• [WORK TO BE COMPLETED] Write out the whole listing. Leave out nothing.

• [STORED DATA]
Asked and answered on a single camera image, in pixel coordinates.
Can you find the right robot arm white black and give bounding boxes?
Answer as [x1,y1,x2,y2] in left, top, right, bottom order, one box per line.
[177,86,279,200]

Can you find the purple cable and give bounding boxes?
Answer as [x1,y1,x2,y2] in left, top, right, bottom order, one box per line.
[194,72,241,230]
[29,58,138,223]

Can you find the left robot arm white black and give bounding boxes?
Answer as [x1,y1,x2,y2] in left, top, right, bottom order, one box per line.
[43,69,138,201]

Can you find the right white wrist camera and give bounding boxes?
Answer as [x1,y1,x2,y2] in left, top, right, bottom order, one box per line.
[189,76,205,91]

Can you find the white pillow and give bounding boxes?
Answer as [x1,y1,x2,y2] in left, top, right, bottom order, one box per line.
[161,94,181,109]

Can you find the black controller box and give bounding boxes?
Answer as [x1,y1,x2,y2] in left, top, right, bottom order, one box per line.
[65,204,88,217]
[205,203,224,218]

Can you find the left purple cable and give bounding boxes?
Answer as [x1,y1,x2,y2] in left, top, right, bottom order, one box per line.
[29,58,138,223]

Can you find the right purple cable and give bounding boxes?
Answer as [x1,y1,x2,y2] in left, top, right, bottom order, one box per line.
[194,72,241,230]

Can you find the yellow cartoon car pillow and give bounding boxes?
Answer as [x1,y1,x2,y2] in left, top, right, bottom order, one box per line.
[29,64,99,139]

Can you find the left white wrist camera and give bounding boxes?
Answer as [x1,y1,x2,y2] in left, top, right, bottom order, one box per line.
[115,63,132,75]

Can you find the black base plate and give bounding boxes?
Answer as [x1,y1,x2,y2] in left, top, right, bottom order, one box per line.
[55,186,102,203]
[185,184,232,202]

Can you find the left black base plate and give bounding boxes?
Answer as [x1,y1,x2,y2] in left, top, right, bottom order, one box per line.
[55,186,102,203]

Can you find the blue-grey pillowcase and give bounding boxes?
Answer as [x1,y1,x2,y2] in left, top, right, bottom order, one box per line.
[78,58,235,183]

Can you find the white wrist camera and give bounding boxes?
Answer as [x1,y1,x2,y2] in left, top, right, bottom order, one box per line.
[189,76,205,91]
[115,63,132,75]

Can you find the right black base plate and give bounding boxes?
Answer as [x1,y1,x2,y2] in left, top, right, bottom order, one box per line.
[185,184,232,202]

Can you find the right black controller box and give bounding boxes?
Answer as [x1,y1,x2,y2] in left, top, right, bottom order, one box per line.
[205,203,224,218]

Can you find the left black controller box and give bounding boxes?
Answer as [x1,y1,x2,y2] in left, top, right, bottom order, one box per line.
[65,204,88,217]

• [RESPONSE TO THIS EXERCISE]
Asked and answered on a single camera image, in pixel coordinates.
Can you find the right robot arm white black and give bounding boxes?
Answer as [x1,y1,x2,y2] in left, top, right, bottom order, one box per line.
[177,86,279,200]

Can you find the purple cable and give bounding boxes?
Answer as [x1,y1,x2,y2] in left, top, right, bottom order, one box per line.
[194,72,241,230]
[29,58,138,223]

Can you find the left robot arm white black and give bounding boxes?
Answer as [x1,y1,x2,y2] in left, top, right, bottom order, one box per line.
[43,69,138,201]

Can you find the right white wrist camera and give bounding boxes?
Answer as [x1,y1,x2,y2] in left, top, right, bottom order, one box per line.
[189,76,205,91]

Can you find the white pillow and give bounding boxes?
Answer as [x1,y1,x2,y2] in left, top, right, bottom order, one box per line.
[161,94,181,109]

Can you find the black controller box and give bounding boxes?
Answer as [x1,y1,x2,y2] in left, top, right, bottom order, one box per line.
[65,204,88,217]
[205,203,224,218]

Can you find the left purple cable and give bounding boxes?
Answer as [x1,y1,x2,y2] in left, top, right, bottom order, one box per line.
[29,58,138,223]

Can you find the right purple cable and give bounding boxes?
Answer as [x1,y1,x2,y2] in left, top, right, bottom order, one box per line.
[194,72,241,230]

Can you find the yellow cartoon car pillow and give bounding boxes?
Answer as [x1,y1,x2,y2] in left, top, right, bottom order, one box per line.
[29,64,99,139]

Can you find the left white wrist camera and give bounding boxes?
Answer as [x1,y1,x2,y2] in left, top, right, bottom order, one box per line.
[115,63,132,75]

Can you find the black base plate and give bounding boxes?
Answer as [x1,y1,x2,y2] in left, top, right, bottom order, one box per line.
[55,186,102,203]
[185,184,232,202]

Can you find the left black base plate and give bounding boxes?
Answer as [x1,y1,x2,y2] in left, top, right, bottom order, one box per line.
[55,186,102,203]

Can you find the blue-grey pillowcase and give bounding boxes?
Answer as [x1,y1,x2,y2] in left, top, right, bottom order, one box per line.
[78,58,235,183]

Can you find the white wrist camera and give bounding boxes?
Answer as [x1,y1,x2,y2] in left, top, right, bottom order, one box per line.
[189,76,205,91]
[115,63,132,75]

Can you find the right black base plate and give bounding boxes?
Answer as [x1,y1,x2,y2] in left, top, right, bottom order, one box per line.
[185,184,232,202]

Can you find the right black controller box and give bounding boxes?
Answer as [x1,y1,x2,y2] in left, top, right, bottom order, one box per line.
[205,203,224,218]

Can you find the left black controller box and give bounding boxes?
Answer as [x1,y1,x2,y2] in left, top, right, bottom order, one box per line.
[65,204,88,217]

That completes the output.